A very simple formula that does a pretty good job of estimating a pitcher’s BABIP against is:

0.4*LD% - 0.6*FB%*IFFB% + 0.237 = xBABIP

You can find those stats at Fangraphs, by the way.

LD% = Line Drive percentage

FB% = Fly Ball percentage

IFFB% = Infield Fly Ball percentage (which is the percentage of fly balls that are hit to the infield; when multiplied by FB%, it gives the total percentage of balls hit that are infield popups)

Not surprisingly, this formula works better for a pitcher’s career BABIP, based on career numbers: 0.637 correlation, with an RMSE of 0.00968 (the average difference between the estimated and actual BABIP). That’s for qualified pitchers from 2002-2011, and it’s pretty dang good, if you ask me, considering there are basically only 2 factors, and this was supposed to be something pretty random.

For single seasons of qualified pitchers over the same span, it’s a correlation of 0.441 and an RMSE of 0.01581.

Of course, these are just two of the most important defense-independent factors. The impact of defense is undoubtedly pretty important, and the park has some influence as well.

Refresher on correlations: 1 means a perfect correlation (when one factor goes up, the other follows in a linear fashion), negative one means a perfect negative correlation (when one goes up, the other goes down), and 0 means no correlation (no apparent connection between the factors). And just because two factors are correlated doesn’t mean one causes the other.

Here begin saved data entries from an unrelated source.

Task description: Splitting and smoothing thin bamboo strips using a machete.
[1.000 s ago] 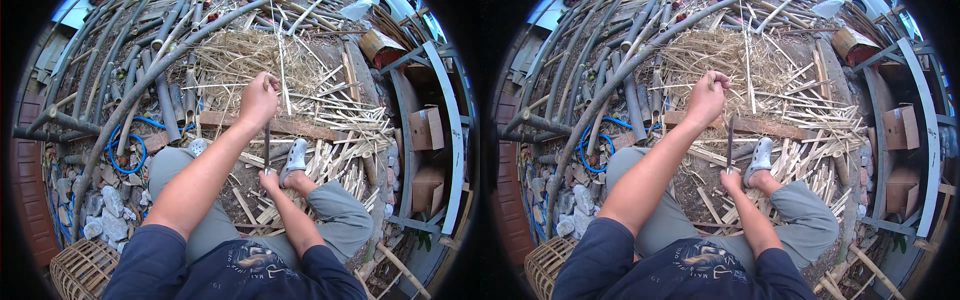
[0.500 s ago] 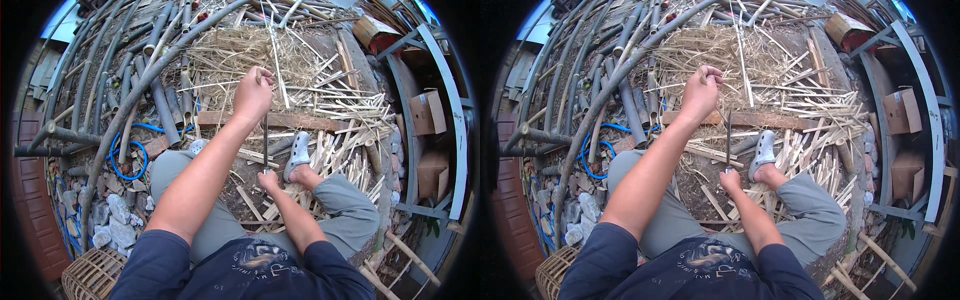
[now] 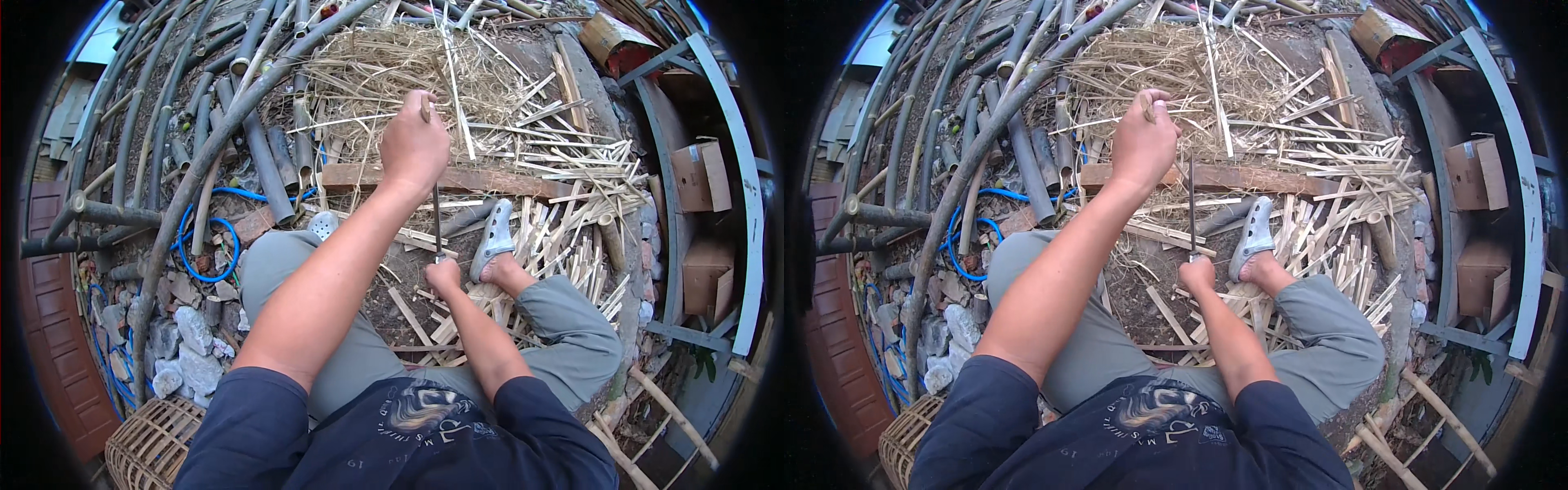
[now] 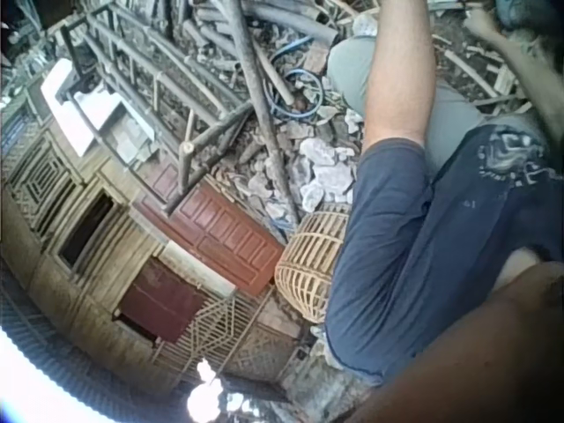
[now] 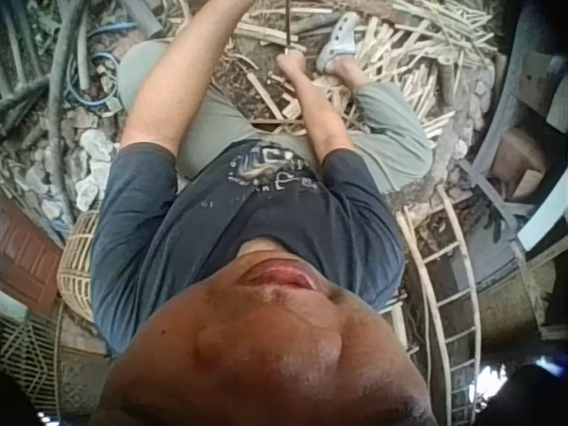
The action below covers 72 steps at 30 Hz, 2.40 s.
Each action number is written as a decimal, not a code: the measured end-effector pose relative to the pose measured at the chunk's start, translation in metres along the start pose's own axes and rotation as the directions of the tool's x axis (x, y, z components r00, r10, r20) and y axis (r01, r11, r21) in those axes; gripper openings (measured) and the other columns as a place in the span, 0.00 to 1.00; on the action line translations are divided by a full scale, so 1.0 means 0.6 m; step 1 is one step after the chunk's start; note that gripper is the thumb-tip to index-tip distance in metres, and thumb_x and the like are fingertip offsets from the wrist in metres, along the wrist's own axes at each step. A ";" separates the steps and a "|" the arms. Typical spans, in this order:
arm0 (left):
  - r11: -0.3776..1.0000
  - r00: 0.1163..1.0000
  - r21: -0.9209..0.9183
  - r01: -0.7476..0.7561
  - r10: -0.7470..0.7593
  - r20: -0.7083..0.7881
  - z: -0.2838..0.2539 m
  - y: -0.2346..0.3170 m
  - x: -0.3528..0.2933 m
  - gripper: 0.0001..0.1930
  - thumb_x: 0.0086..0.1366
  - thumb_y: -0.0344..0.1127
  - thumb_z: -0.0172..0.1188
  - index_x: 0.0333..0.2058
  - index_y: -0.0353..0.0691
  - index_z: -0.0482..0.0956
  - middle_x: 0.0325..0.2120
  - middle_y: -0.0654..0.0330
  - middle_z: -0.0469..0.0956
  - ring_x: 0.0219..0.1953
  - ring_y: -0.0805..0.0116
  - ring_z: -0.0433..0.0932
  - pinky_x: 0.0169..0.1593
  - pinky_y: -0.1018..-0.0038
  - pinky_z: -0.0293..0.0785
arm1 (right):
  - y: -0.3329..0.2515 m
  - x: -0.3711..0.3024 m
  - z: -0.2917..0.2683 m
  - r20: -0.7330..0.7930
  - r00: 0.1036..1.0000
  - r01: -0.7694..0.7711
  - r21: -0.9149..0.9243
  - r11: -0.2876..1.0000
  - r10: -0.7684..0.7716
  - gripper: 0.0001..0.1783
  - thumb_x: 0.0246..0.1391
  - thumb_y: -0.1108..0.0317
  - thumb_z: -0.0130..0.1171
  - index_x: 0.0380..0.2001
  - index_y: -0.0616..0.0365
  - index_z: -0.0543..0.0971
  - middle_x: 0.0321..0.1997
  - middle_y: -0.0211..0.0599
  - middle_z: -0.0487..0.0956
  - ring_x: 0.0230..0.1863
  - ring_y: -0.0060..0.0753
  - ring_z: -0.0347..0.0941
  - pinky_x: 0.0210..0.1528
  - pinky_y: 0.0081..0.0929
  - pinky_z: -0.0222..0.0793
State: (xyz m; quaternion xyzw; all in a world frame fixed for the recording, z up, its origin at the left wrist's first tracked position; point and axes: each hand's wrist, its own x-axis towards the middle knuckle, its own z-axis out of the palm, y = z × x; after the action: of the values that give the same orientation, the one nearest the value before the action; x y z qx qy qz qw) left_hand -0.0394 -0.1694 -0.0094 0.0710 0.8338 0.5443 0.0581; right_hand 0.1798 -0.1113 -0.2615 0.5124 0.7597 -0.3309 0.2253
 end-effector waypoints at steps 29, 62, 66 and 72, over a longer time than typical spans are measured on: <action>0.993 0.891 -0.038 -0.111 0.117 0.438 -0.072 -0.012 0.036 0.12 0.71 0.34 0.47 0.48 0.42 0.76 0.34 0.63 0.82 0.37 0.76 0.77 0.39 0.77 0.70 | -0.005 -0.015 -0.055 -0.218 0.945 0.269 0.086 0.959 -0.246 0.18 0.44 0.61 0.62 0.36 0.62 0.76 0.37 0.56 0.81 0.41 0.59 0.78 0.45 0.47 0.73; 0.624 0.951 -0.768 0.145 0.127 0.282 -0.115 -0.018 0.044 0.10 0.73 0.35 0.45 0.48 0.38 0.68 0.45 0.53 0.78 0.50 0.58 0.79 0.49 0.65 0.82 | -0.040 -0.156 -0.324 0.705 0.533 -0.689 0.682 0.243 -0.467 0.09 0.56 0.69 0.55 0.23 0.53 0.68 0.14 0.19 0.65 0.12 0.14 0.60 0.13 0.17 0.60; 0.591 0.906 -0.745 0.310 0.053 0.420 -0.082 -0.053 0.011 0.15 0.73 0.42 0.47 0.51 0.39 0.68 0.45 0.54 0.78 0.50 0.58 0.78 0.48 0.67 0.82 | -0.030 -0.202 -0.373 0.458 0.527 -0.569 0.816 0.103 -0.716 0.01 0.56 0.71 0.53 0.32 0.53 0.72 0.16 0.20 0.64 0.13 0.15 0.61 0.14 0.19 0.61; 0.549 0.883 -0.708 0.444 -0.134 0.450 -0.065 -0.094 -0.019 0.27 0.70 0.55 0.46 0.54 0.38 0.66 0.48 0.55 0.72 0.47 0.66 0.76 0.51 0.72 0.79 | -0.058 -0.236 -0.345 0.403 0.664 -0.377 0.908 0.184 -0.630 0.05 0.54 0.72 0.56 0.32 0.52 0.70 0.17 0.24 0.65 0.12 0.17 0.62 0.14 0.22 0.63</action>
State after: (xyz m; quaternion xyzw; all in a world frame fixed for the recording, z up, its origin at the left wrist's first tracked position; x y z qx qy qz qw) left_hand -0.0381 -0.2286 -0.0451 -0.0093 0.4791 0.8180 0.3183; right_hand 0.1996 -0.0575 -0.0149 0.2748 0.2506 -0.9233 0.0957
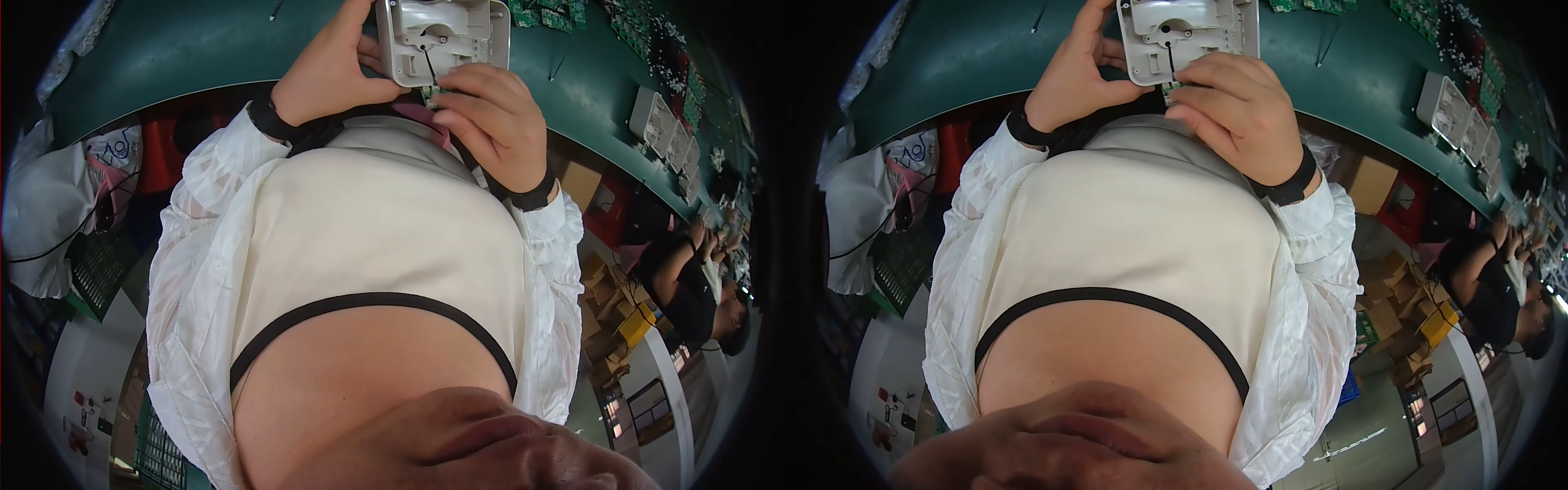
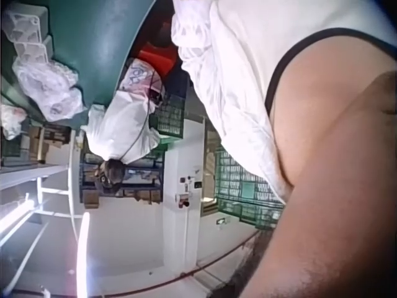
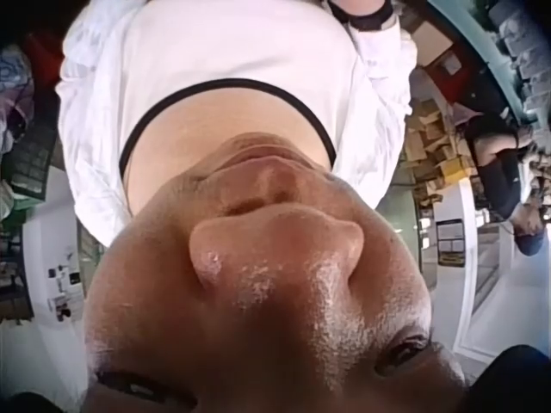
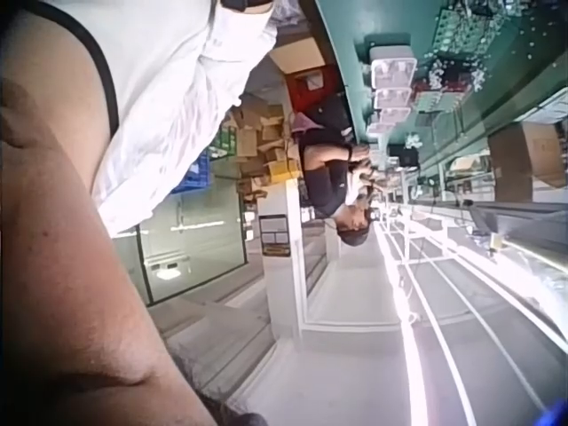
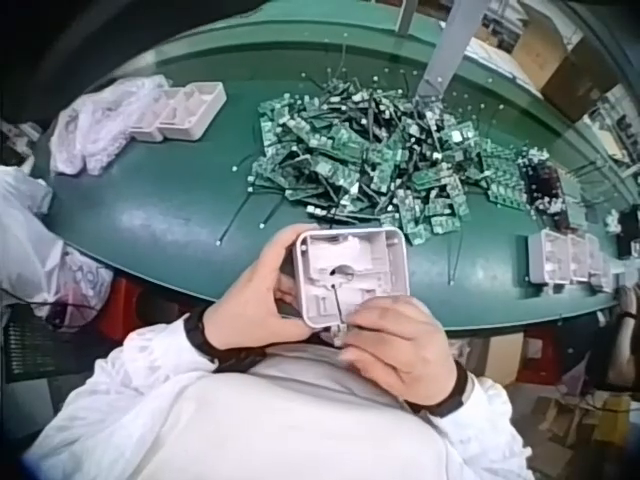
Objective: Assembling electronic components and circuit boards into plastic housings on a factory production line.
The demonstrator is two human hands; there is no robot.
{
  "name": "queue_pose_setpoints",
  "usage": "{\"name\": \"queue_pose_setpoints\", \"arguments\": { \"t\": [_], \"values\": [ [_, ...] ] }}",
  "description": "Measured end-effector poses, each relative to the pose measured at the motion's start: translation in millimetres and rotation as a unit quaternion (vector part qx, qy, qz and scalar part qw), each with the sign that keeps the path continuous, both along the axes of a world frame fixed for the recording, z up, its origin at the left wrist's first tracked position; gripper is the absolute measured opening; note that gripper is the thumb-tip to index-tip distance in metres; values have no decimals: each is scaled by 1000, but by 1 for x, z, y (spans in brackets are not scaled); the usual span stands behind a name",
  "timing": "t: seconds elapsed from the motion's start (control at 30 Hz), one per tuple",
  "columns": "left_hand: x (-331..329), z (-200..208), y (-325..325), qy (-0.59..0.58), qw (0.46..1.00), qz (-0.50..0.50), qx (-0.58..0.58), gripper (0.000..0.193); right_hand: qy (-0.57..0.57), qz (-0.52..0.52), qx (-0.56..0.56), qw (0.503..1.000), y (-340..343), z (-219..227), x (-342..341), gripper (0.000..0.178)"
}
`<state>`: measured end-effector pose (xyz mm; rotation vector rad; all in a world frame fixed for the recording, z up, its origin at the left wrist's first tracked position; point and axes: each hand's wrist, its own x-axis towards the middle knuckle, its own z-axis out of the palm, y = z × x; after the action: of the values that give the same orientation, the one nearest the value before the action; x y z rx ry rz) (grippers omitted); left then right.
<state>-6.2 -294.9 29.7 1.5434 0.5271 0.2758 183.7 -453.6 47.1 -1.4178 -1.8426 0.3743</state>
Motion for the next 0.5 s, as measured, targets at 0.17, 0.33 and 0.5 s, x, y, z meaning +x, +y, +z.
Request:
{"name": "queue_pose_setpoints", "arguments": {
  "t": [0.17,0.33,0.5],
  "values": [
    [-1,-14,-6,-40,999,16,20,101,54,-68,-44,995,-1,-6,-4,18],
    [3,-15,1,-29,998,-20,47,106,56,-123,-122,983,7,8,-15,17],
    [-4,-8,3,8,1000,-20,12,106,-101,-95,-58,989,12,12,-21,20]
  ]
}}
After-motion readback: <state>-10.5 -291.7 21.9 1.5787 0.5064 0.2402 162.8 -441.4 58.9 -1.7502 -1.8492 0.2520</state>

I do sort of imply some causal relationships below, when they make sense, though.

You may be wondering what is correlated with a pitcher’s LD% and with how many popups they induce... here you go:

Strongest Correlations to LD%:

KN%: -0.658 (percentage of knuckleballs thrown; more knucklers equals fewer line drives allowed)

O-Swing%: -0.483 (getting batters to chase pitches outside the zone leads to fewer liners hit)

XX%: 0.3465 (percentage of mystery pitches thrown... these probably are typically sliders that don’t slide much, curves that don’t curve, etc.; throwing more iffy pitches leads to more liners allowed)

Zone%: 0.3455 (pitchers who throw in the zone more get hit harder... the price they pay for allowing fewer walks)

GB%: -0.273 (groundball pitchers allow fewer liners; the same can’t be said about fly ball pitchers)

Now, some of the strongest correlations to infield popups:

GB%: -0.871 (percentage of grounders... not a shocker that ground ball pitchers get a lot fewer popups...)

Z-Contact%: -0.529 (how often hitters make contact with pitches thrown in the zone... less contact equals more popups)

SwStr%: 0.356 (percent of pitches swung on and missed; more misses equals more popups)

HR/FB: -.302 (home runs per fly ball hit; fewer homers are tied to more popups... hitters aren’t squaring the ball as well, or swinging with as much authority)

Swing%: 0.293 (when hitters are swinging more frequently, they’re popping it up more... overconfidence, swinging defensively, or what?)

Z-Swing%: 0.277 (specifically, swinging at pitches in the zone is what’s most connected; unlike with liners, O-Swing% has pretty much no correlation)

KN%: 0.208 (knuckleballs are good)

Zone%: 0.192 (pitching in the zone more leads to more popups)

There’s very little connection between LD% and popups, but somewhat surprisingly, pitchers who give up more liners also get more popups (only a 0.080 correlation, though). That probably has something to do with the popup pitchers being the more aggressive type, while the line drive preventers are more the nibbling type.

When I came up with the formula, by the way, it was right before Weaver had his awful game. His BABIP was standing at 0.225, whereas his xBABIP per my formula was 0.294. This year, he had been giving up more liners and getting fewer popups than usual, so that 0.225 looked very fluky (though having Trout and/or Bourjos in the OF helps him a lot, for sure). It’s now up to .233, so more correction could be on the way. Weaver, however, in his career has a 0.276 BABIP (one of the best), and it’s no fluke, because his xBABIP according to the formula is 0.271. The average for qualified pitchers was 0.292, by the way.

So, any questions, comments or criticisms?